In the first two installments of this series, there were several detective plots in each book. Each of the plots involved someone who had a difficulty and hired Mma Ramotswe to deal with it somehow. In the third book, there was less mystery, and more about the characters and their lives. This fourth book involves more mystery than the third, but there's also a good deal about the characters, as Mma Makutsi decides to teach typing in her spare time (hence the title) and dates one of her students, and Mma Ramotswe has to deal with rebelliousness from her foster children. The mysteries that are in the plot are the usual thing: typical human-interest problems that Mma Ramotswe can deal with by giving some sage advice.
This whole series, so far, is wonderful. The books aren't lengthy or over-written, and the characters are refreshingly unsophisticated and sincere. The author has a wonderful ability to convey the citizens of a former British colony in terms of their nature and character. They're simple country people, proud and intelligent, with a simple dignity that's at times faintly ridiculous, and they're unconcerned with other people in other lands of whom they know little. It's a wonderful series, and this book fits right in after the first three.

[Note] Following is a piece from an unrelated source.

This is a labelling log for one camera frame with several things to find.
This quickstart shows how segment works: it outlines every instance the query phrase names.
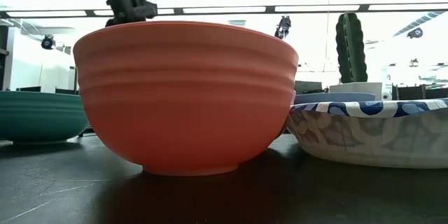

Rating:  Summary: Another Great One!! Review: This is the fourth book of Smiths i have read over a period of a few weeks. I was hooked after the first one. Smith really paints a picture of life in Africa and gives great details about each character. I would love to meet Precious!! Cant wait for the next one in the series. A great short read!!!
Rating:  Summary: Another Little Gem Review: This is the fourth installment in the #1 Ladies Detective Agency series and once again Mr. Smith gives us a dose of African pleasure. Precious Ramotswe finds a cure for her fiance Mr. J.L.B. Maketoni's depression and they are back on track. Her assistant Mma Makutsi starts her own typing class for men and falls in love. We get to know the apprentist mechanics a bit better and meet a few more interesting characters in search of mystery solutions from the detective agency. A few scenes are laugh out loud funny. Another enjoyable and easy read from Alexander McCall Smith. I rated this book one star less than the others in this series because of the fact that I felt portions of this book were repeats of the prior ones. I wish that author's who write a series would just allow the books to stand on their own without feeling the need to explain over and over again who and what the characters are. If a reader picks up the fourth book in a series without reading the first three.....isn't that the readers problem. I would have prefered more character's searching for answers than answers to questions that were already provided.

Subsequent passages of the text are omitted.